The uptake rate in whole pepper plants and root to shoot transport of N increased with increasing salinity in plants fertilized with the high organic-N rate (Table 6). In this fertilizer treatment, there were no differences between low and moderate salt-stressed plants in both root N uptake rate and transport to shoot. However, high salt-stressed plants had substantially higher N uptake and transport values. The inorganic-N applied to moderate or high salinity-stressed plants produced higher N uptake rates and transport than fertilization with the organic-N source. In general, comparisons within of each N source, showed that the high N applications gave higher N uptake rates and root to shoot transport than the low N applications.
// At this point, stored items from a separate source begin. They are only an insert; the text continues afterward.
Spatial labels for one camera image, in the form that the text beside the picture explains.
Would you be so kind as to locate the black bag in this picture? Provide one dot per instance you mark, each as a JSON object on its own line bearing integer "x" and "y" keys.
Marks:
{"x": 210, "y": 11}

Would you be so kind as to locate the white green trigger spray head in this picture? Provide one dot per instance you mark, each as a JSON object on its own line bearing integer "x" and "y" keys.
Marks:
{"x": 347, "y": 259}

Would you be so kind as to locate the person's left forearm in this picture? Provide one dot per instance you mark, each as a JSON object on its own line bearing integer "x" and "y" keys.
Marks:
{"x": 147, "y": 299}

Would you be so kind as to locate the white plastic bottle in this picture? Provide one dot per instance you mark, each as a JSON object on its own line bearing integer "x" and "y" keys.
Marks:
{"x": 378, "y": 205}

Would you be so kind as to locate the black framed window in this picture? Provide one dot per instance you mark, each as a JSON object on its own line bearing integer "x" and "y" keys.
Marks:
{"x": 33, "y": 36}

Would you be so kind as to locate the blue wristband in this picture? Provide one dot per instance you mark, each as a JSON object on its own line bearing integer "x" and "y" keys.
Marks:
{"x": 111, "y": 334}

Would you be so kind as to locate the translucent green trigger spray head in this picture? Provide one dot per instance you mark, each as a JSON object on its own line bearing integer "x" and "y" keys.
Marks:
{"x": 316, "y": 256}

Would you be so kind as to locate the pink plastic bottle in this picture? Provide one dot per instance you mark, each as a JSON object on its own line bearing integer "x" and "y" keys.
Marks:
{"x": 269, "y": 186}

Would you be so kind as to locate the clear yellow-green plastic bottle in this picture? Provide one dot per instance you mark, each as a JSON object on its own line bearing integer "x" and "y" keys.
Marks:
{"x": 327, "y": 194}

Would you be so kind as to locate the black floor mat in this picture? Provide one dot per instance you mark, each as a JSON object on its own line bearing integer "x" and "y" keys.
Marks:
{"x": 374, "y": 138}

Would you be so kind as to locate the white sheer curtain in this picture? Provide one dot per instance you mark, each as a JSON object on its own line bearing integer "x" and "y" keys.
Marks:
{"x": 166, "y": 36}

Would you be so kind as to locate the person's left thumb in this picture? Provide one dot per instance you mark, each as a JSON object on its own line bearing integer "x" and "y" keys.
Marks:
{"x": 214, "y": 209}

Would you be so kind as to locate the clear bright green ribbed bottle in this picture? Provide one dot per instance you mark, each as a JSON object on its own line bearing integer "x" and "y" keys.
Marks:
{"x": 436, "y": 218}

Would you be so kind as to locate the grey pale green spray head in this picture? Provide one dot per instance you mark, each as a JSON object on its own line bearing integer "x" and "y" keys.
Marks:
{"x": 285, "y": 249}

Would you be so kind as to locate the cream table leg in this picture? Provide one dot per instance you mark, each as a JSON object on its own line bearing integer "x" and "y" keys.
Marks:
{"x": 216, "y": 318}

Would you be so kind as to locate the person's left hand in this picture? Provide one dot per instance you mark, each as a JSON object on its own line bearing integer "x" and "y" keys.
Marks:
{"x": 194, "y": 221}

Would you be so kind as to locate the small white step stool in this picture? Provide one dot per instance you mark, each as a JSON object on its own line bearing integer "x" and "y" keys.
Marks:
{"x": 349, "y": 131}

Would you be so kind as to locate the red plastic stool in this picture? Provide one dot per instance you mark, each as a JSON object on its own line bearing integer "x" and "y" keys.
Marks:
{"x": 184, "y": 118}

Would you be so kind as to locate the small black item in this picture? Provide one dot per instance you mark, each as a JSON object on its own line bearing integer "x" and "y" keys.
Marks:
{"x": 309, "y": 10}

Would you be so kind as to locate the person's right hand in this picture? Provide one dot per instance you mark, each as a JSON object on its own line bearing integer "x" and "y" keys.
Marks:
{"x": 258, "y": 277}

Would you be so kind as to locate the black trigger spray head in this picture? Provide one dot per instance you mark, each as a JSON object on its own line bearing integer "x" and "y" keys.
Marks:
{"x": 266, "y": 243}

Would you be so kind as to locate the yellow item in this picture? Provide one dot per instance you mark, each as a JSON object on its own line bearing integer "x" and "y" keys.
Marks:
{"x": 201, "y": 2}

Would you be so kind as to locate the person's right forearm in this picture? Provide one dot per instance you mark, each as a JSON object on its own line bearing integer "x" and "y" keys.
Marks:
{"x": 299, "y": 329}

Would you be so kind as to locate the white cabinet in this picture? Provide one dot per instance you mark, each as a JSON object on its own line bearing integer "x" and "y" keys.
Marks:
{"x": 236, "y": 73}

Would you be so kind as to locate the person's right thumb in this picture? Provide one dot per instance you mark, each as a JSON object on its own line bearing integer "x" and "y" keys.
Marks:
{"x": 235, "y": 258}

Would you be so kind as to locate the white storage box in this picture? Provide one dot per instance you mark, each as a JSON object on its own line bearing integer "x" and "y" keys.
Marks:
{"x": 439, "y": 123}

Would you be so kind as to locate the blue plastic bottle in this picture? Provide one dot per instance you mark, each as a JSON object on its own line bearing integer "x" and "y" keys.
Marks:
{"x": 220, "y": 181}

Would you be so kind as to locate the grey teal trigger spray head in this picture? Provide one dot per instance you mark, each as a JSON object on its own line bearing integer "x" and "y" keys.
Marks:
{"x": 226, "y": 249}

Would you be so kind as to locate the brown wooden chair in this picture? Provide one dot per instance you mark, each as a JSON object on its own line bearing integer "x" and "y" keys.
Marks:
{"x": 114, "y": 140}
Similar results were observed by Flores et al. (2004) who reported that the N uptake rate in salt-stressed tomato plant fertilized with an inorganic -N source was higher with the application of 4.0 mmol NO3- L-1 than with the application of 2.0 or 0.5 mmol NO3- L-1.

 

CONCLUSIONS

The results of this experiment indicated that soil salinity and N-fertilizers had confounding effects on nutrient content, uptake rate and transport in chile pepper plants. These parameters were affected not only by salinity but also by the source and rate of N application.

The accumulation and translocation of Cl was enhanced under increased salinity. While in most cases there was no significance, the content of Ca, Mg, and Na in roots and shoots increased with increasing salinity, the content of K was not affected.

Salinity diminished N content, N uptake rate and root to shoot transport in both roots and shoots of chile pepper plants. Although these parameters were less decreased with the inorganic-N source application, the organic-N supply enhanced the effectiveness of nitrogen use which is vital to enhance the fruit yield in plants.

In general, it was observed that the application of organic-N fertilizer produced greater cation content in roots, shoots, cation uptake rates and root-to-shoot transport than the inorganic-N. Also, high N rates increased the values of these parameters. The increased content of these elements may have resulted from their addition in the extracted grass clippings. So, this experiment shows organic liquid fertilizer from grass clippings to be an effective source of nutrition for pepper and other vegetable crops.